Metricbeat - Sparsity - Best Practices

Hi All,

I have a question related to storing of the metrics of various applications monitored by metribeat in the same metricbeat index. For example if I am monitoring system, apache, ngnix, mogodb using metric beat. For query performance and best practices perspective would it be fine/advised to push all the metrics in the same metricbeat-weekly index. My question is primarily related to sparsity. As my mappings would have fields for all applications but each of my documents contains subset of metrics wouldn't it lead to sparsity issue when storing doc_values.

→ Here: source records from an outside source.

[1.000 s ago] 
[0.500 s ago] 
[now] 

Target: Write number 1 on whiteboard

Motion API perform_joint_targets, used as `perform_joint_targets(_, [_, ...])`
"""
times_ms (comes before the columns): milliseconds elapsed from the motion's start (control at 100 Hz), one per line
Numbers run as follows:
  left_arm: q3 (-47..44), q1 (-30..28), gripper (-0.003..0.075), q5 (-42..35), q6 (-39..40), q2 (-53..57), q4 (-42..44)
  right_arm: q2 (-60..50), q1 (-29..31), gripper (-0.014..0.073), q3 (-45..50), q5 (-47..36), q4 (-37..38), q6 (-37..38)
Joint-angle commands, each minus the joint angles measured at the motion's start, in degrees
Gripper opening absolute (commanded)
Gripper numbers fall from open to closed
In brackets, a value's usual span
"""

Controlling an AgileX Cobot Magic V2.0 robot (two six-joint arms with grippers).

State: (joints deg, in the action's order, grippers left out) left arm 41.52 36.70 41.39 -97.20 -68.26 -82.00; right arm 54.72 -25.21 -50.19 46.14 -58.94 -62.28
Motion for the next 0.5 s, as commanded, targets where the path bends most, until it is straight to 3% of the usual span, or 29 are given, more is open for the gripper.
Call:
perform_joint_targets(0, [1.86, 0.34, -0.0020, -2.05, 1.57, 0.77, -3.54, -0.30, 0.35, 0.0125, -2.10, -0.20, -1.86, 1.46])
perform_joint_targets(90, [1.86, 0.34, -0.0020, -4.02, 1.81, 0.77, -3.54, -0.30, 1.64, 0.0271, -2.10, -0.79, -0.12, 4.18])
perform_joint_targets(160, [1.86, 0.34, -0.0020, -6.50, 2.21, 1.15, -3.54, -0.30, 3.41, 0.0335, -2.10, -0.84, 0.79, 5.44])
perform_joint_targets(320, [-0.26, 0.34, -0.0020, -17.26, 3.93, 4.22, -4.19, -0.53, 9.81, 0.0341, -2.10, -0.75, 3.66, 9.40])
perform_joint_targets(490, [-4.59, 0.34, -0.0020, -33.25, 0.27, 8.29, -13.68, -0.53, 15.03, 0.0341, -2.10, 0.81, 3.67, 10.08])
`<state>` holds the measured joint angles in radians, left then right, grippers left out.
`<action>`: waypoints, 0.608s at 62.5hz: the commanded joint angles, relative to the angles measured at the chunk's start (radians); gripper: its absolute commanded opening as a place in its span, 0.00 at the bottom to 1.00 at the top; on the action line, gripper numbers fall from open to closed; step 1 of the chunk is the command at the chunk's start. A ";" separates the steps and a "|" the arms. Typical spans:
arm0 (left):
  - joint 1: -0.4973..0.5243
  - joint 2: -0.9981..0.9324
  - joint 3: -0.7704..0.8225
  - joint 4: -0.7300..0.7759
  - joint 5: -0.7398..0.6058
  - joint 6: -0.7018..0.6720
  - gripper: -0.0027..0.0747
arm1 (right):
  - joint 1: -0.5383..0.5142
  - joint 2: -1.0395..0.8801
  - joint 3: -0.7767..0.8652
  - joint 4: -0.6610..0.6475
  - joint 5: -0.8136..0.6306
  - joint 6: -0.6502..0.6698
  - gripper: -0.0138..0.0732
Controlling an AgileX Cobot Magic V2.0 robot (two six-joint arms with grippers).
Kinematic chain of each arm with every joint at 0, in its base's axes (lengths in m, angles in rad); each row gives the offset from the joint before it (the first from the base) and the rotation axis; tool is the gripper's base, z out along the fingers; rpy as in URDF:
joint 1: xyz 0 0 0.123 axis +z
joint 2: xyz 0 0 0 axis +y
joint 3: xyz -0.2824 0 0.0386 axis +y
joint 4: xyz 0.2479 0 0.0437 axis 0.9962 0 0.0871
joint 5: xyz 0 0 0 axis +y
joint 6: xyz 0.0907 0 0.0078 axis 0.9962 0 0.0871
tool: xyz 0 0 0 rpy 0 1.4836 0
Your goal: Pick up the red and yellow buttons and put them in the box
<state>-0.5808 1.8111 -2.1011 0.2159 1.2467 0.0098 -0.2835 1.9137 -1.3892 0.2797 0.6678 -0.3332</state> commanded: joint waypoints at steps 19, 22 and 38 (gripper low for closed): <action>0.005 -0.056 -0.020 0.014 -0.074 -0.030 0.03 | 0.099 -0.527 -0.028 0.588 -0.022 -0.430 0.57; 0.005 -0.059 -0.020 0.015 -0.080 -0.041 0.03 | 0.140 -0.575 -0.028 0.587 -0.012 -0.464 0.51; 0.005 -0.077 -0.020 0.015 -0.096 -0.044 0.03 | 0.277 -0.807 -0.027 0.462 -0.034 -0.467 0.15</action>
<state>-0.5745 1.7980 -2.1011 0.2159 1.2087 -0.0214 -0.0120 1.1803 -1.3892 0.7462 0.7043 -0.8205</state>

This is no longer an issue as of 6.0. A long with ES 6.0 came Lucene 7 which provided support for sparse doc values. This eliminates the storage overhead for "placeholders" where no data existed. So storage volume is reduced, which also frees up page cache space for more real data. IIRC, testing with Metricbeat resulted in an approx 30% reduction, with a related increase in performance.

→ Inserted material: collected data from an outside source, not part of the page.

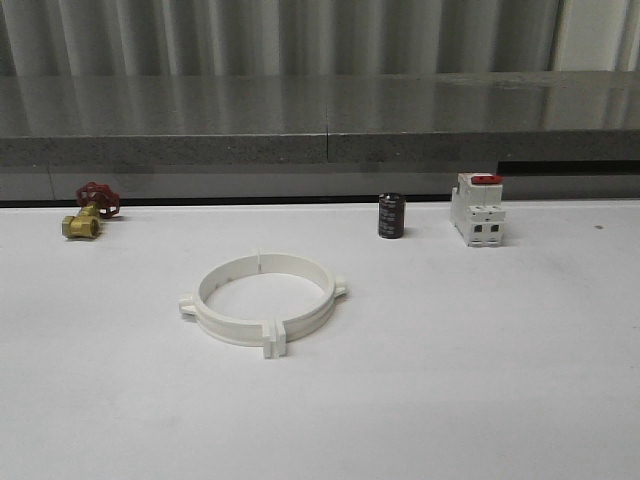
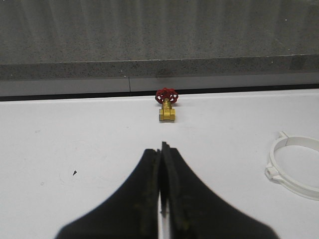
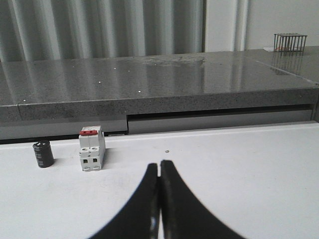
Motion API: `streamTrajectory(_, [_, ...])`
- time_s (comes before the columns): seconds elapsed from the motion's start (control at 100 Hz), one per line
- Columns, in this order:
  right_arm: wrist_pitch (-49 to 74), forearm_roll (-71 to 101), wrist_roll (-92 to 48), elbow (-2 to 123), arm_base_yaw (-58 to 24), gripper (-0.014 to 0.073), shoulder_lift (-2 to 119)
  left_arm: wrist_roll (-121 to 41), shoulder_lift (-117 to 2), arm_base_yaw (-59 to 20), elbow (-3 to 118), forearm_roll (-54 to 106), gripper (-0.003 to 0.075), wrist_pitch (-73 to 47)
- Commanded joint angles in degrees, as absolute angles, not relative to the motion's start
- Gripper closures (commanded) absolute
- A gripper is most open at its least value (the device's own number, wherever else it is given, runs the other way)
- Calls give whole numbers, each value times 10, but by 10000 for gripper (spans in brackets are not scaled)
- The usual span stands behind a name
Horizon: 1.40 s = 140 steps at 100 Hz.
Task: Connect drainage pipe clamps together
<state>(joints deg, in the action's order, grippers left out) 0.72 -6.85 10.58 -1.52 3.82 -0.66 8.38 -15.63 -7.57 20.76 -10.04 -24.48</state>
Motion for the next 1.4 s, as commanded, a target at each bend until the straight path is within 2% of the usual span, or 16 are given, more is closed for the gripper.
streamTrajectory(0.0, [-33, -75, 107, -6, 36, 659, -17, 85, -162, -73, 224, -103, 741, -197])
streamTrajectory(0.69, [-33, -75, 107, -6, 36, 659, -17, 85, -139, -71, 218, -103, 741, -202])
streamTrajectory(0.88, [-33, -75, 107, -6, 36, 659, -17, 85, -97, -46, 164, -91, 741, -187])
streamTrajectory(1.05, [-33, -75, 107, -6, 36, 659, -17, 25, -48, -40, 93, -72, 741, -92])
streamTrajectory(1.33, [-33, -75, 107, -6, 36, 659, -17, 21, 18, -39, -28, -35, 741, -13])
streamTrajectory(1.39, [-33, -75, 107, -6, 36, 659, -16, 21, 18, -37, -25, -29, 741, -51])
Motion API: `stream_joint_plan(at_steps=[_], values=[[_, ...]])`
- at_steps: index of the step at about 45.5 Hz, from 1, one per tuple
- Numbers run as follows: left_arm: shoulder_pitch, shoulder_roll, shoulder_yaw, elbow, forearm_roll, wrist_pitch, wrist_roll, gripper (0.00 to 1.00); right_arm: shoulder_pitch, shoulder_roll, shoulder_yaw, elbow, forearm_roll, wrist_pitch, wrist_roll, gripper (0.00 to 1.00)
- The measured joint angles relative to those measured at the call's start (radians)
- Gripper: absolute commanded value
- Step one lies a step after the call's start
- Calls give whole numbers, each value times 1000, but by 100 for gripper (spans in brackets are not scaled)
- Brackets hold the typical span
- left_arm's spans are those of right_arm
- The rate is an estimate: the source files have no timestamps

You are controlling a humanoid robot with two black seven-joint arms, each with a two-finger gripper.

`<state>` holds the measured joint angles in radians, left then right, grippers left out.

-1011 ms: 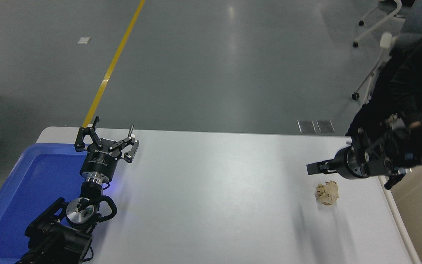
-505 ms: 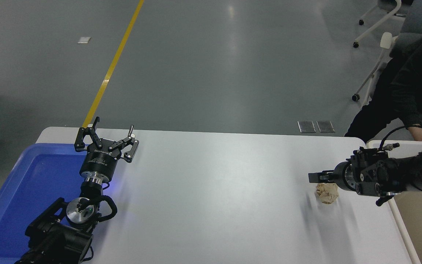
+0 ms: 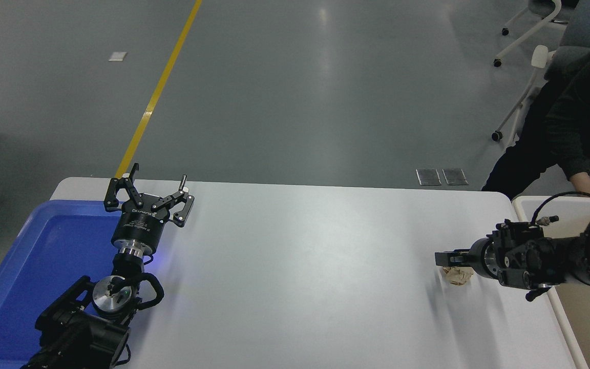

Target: Pick up paper ball place in dustbin

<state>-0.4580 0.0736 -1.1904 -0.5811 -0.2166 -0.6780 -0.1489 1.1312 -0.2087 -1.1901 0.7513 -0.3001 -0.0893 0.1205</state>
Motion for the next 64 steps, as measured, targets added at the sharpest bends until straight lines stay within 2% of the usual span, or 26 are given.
stream_joint_plan(at_steps=[5,8,10,11,13,14,16,17,18,41,55,64], values=[[0,0,0,0,0,0,0,99,-9,1,5,-4,1,0,0,96],[0,0,0,0,0,0,0,99,-14,1,12,-6,1,0,0,91],[0,0,0,0,0,0,0,99,-16,1,18,-7,1,0,-1,75],[0,0,0,0,0,0,0,99,-17,1,21,-7,1,-1,-1,63],[0,0,0,0,0,0,0,99,-20,1,26,-8,1,-1,-1,33],[0,0,0,0,0,0,0,99,-20,1,28,-8,1,-1,-1,23],[0,0,0,0,0,0,0,99,-22,1,31,-8,1,-1,-1,19],[0,0,0,0,0,0,0,99,-22,1,31,-8,0,-1,-1,12],[0,0,0,0,0,0,0,99,-23,1,31,-8,0,-1,-1,0],[0,0,0,0,0,0,0,99,18,-50,35,40,-16,8,4,0],[-1,0,0,0,0,0,0,99,255,-212,35,321,-97,33,6,0],[0,0,0,0,0,0,0,99,538,-342,-23,542,-168,128,0,0]])
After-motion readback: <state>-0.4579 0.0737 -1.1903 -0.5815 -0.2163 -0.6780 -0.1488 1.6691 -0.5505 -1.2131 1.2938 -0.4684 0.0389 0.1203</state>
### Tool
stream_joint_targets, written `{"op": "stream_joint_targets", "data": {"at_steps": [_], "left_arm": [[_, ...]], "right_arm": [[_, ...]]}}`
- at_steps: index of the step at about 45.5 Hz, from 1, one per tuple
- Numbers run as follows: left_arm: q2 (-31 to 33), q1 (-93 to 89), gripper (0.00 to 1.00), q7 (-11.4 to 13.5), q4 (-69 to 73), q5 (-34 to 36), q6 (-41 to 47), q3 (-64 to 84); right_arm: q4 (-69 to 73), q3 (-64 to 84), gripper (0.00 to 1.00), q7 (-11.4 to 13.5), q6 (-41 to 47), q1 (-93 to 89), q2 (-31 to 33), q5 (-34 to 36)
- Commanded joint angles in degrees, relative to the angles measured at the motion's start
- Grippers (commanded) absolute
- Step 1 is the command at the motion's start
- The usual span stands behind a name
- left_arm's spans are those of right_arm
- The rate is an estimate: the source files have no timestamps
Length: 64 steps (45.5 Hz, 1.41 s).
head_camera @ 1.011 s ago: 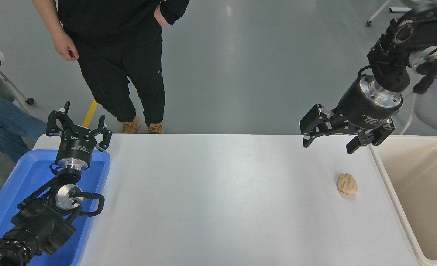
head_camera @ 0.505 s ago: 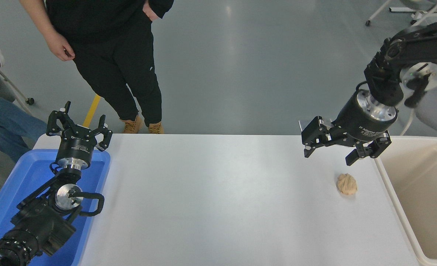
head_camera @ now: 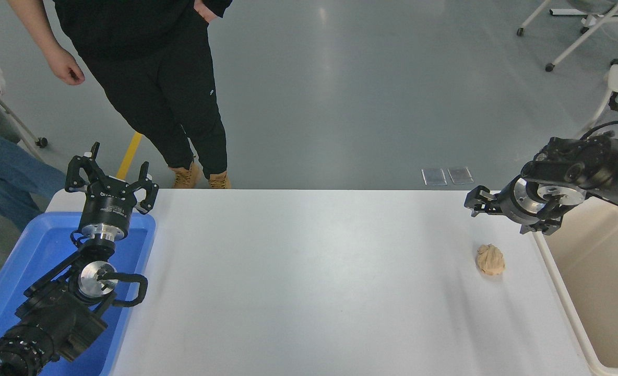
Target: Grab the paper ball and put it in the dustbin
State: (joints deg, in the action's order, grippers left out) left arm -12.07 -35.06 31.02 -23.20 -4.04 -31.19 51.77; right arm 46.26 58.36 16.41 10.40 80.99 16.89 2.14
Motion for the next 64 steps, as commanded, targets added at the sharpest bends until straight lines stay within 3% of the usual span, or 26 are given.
{"op": "stream_joint_targets", "data": {"at_steps": [1,14,26,57,60,64], "left_arm": [[0.0,0.0,0.99,0.0,0.0,0.0,0.1,0.0],[-0.1,0.0,0.99,0.0,0.0,0.0,0.0,0.0],[0.0,0.0,0.99,0.0,0.0,0.0,0.0,0.0],[0.0,0.0,0.99,0.0,0.0,0.0,0.1,0.1],[0.0,0.0,0.99,0.0,0.0,0.0,0.1,0.1],[0.0,0.0,0.99,0.0,0.0,0.0,0.0,0.1]], "right_arm": [[-7.2,-0.3,1.0,0.0,-10.7,-9.3,-3.4,-0.1],[-11.7,-1.1,1.0,-0.1,-16.5,-16.4,-7.4,0.3],[-13.6,-8.3,1.0,0.0,-16.7,-20.1,-7.4,0.7],[-17.3,-8.4,1.0,-0.2,-17.7,-24.4,-7.4,0.9],[-17.3,-8.3,0.93,-0.2,-19.5,-24.6,-7.5,0.7],[-17.2,-8.2,0.58,-0.3,-21.5,-25.6,-8.3,0.0]]}}
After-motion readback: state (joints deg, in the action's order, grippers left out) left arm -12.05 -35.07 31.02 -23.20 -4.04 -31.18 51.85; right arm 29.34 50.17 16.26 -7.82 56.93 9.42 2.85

Thanks @rcowart for the reply.
I have two questions:

  1. Is it a best practice storing metrics of different applications in a same index for scaling and performance.
  2. I am currently using ES 5.6.5. For 5.6.5 how much would this(sparsity) be an issue when it comes to query performance or for 5.6.5 what should be the index creation strategy( group all of them to a single index / multiple index per application type with each index having a single primary shard).

I really think it depends on the size of the indices. When an index becomes really large, indexing new data will become slower. Having lots and lots of small indices can also add unnecessary overhead, and problems with things like excessive open file handles.

For time series data like beat and logs, target index sizes around 10-30GB. If you need indices to be smaller use weekly or monthly indices instead of daily. If you need them be smaller, you could split data out into multiple indices.

If splitting different apps into different indices gives you optimal index sizes AND reduces sparsity, that is the best of both worlds.

thanks @rcowart for your quick reply.

I have a question related to optimal index size for time series data.
As i read from this blog How many shards should I have in my Elasticsearch cluster? | Elastic Blog i see the below.

Blockquote
TIP: Small shards result in small segments, which increases overhead. Aim to keep the average shard size between a few GB and a few tens of GB. For use-cases with time-based data, it is common to see shards between 20GB and 40GB in size.

So my question is if we go with 10-30GB per index wont we be left with many shards?

The point is... if splitting up the data per application means that you have a bunch of indices smaller than a few GB, then you are better off either increasing the time period of data in the indices (e.g. monthly instead of daily) or keeping all of the apps together.

If you have so much data that you would have lots of indices larger than 50GB you will need to create a larger cluster (add more nodes).